◆ EXERCISE AIM: Transcribe, leaving out every picture, the lines that run from the start of the listing below through the line with "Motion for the".
□ □ □ □
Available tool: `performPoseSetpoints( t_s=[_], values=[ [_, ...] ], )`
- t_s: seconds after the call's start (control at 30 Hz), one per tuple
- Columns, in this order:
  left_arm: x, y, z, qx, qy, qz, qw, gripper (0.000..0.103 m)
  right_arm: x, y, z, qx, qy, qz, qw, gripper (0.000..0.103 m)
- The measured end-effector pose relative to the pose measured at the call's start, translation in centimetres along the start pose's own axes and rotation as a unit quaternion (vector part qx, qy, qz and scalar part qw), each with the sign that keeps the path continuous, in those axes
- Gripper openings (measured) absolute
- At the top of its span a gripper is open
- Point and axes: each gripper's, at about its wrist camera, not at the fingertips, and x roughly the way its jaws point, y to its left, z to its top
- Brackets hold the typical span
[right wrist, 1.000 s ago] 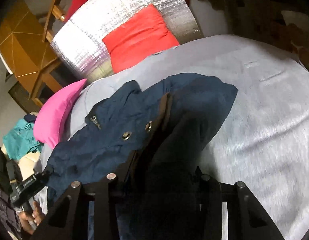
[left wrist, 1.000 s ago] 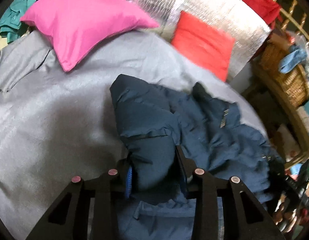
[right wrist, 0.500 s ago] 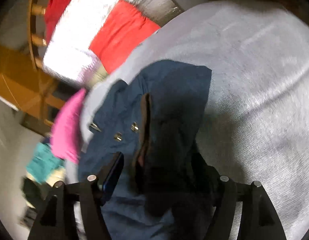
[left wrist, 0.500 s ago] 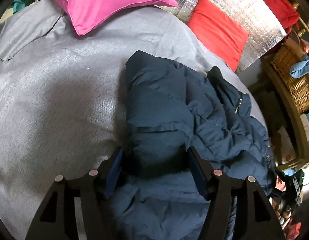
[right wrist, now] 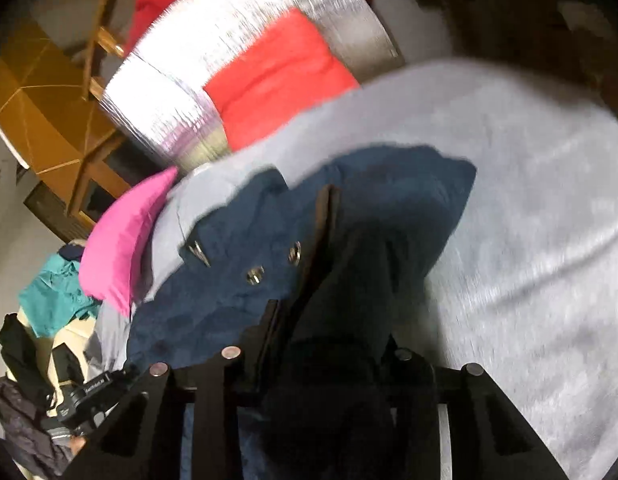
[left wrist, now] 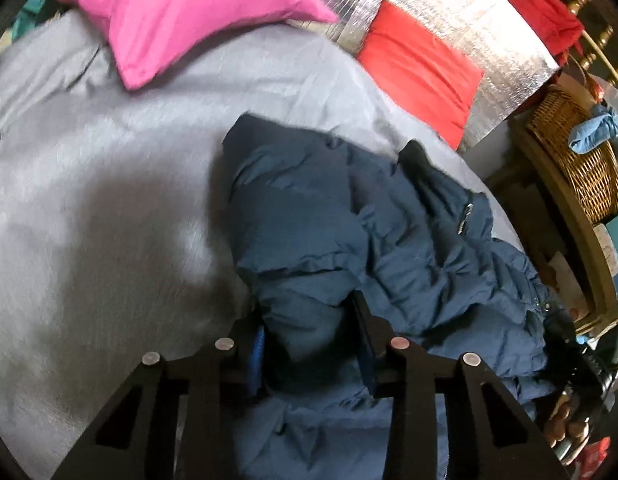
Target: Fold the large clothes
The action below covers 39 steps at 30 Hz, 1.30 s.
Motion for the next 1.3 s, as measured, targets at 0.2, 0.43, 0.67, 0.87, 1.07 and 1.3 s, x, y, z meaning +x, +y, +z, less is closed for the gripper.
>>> performPoseSetpoints(
  t_s=[0.2, 0.43, 0.67, 0.87, 1.07, 1.3],
  values=[
    [1.2, 0.2, -0.8, 0.011, 0.020, 0.032, 0.9992, 0.051, 2.7, -3.3, -1.0, 0.014, 0.050, -0.036, 0.998, 0.044],
    [-1.7, 1.0, -1.8, 0.003, 0.034, 0.045, 0.9984, 0.062, 0.9, -4.2, -1.5, 0.042, 0.079, -0.031, 0.996, 0.071],
    [-6.5, 1.4, -5.5, 0.031, 0.011, 0.077, 0.9965, 0.064, -5.3, -3.5, -4.4, -0.009, 0.051, -0.041, 0.998, 0.071],
    [-10.2, 1.7, -9.0, 0.069, -0.017, 0.101, 0.9923, 0.070, -9.7, -1.4, -7.3, -0.067, -0.008, -0.043, 0.997, 0.071],
    [-13.2, 3.7, -12.7, 0.051, -0.021, 0.105, 0.9930, 0.070, -11.8, 0.5, -11.3, -0.082, 0.005, -0.029, 0.996, 0.071],
    [-16.1, 4.9, -15.3, 0.071, -0.041, 0.106, 0.9909, 0.070, -14.2, -0.9, -13.1, -0.034, -0.001, -0.003, 0.999, 0.073]
  ],
)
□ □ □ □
◆ TASK ANSWER:
Available tool: `performPoseSetpoints( t_s=[_], values=[ [_, ...] ], )`
- t_s: seconds after the call's start (control at 30 Hz), one per tuple
- Columns, in this order:
  left_arm: x, y, z, qx, qy, qz, qw, gripper (0.000..0.103 m)
  right_arm: x, y, z, qx, qy, qz, qw, gripper (0.000..0.103 m)
- The measured end-effector pose relative to the pose measured at the call's start, translation in centimetres along the start pose's own axes and rotation as a unit quaternion (vector part qx, qy, qz and scalar part qw), each with the sign that keeps the path continuous, in those axes
- Gripper openings (measured) absolute
- At the top of its span a gripper is open
- Point and axes: each gripper's, at about its wrist camera, not at the fingertips, and x roughly the way its jaws point, y to its left, z to its top
- Brackets hold the typical span
[right wrist, 1.000 s ago] 
[left wrist, 1.000 s ago] 
[right wrist, 0.500 s ago] 
[left wrist, 0.500 s ago] 
[right wrist, now] 
[left wrist, now] 
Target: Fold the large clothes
The action below covers 39 steps at 30 Hz, 1.30 s.
Motion for the next 1.3 s, as measured, targets at 0.2, 0.43, 0.67, 0.87, 1.07 and 1.3 s, x, y, z meaning +x, +y, +z, less is closed for the gripper.

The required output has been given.